Module Reference
mwsql.dump
A set of utilities for processing MediaWiki SQL dump data.
- class mwsql.dump.Dump(database: Optional[str], table_name: Optional[str], col_names: List[str], col_sql_dtypes: Dict[str, str], primary_key: Optional[str], source_file: Union[str, pathlib.Path], encoding: str)
Class for parsing an SQL dump file and processing its contents.

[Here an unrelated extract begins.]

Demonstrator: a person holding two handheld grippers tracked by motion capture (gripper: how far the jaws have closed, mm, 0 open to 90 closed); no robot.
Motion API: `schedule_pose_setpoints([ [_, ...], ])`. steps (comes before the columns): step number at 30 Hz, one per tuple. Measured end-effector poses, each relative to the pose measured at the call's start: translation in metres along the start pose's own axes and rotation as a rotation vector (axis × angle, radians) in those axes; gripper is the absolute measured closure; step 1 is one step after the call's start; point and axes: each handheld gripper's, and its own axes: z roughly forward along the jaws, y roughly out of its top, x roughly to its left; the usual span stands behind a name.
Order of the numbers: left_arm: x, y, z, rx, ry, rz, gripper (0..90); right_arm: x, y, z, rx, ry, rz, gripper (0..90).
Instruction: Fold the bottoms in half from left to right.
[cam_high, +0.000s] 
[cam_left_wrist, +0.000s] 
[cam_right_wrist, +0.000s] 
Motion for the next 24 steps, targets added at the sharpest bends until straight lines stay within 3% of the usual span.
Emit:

- property dtypes: Dict[str, type]
Mapping between col_names and native Python dtypes.
- Returns
A mapping from the column names in a SQL table to their respective Python data types. Example: {“ct_id”: int}
- Return type
Dict[str, type]
- property encoding: str
The encoding used to read the dump file.
- Getter
Returns the current encoding
- Setter
Sets the encoding to a new value
- Returns
Text encoding
- Return type
str
- classmethod from_file(file_path: Union[str, pathlib.Path], encoding: str = 'utf-8') mwsql.dump.T
Initialize Dump object from dump file.
- Parameters
cls (Dump) – A Dump class instance
file_path (PathObject) – Path to source SQL dum file. Can be a .gz or an uncompressed file
encoding (str, optional) – Text encoding, defaults to “utf-8” If you get an encoding error when processing the file, try setting this parameter to ‘Latin-1’
- Returns
A Dump class instance
- Return type
- head(n_lines: int = 10, convert_dtypes: bool = False) None
Display first n rows.
- Parameters
n_lines (int, optional) – Number of rows to display, defaults to 10
convert_dtypes (bool, optional) – Optionally, shows numerical types as int or float instead of all str. Defaults to False.
- rows(convert_dtypes: bool = False, strict_conversion: bool = False, **fmtparams: Any) Iterator[List[Any]]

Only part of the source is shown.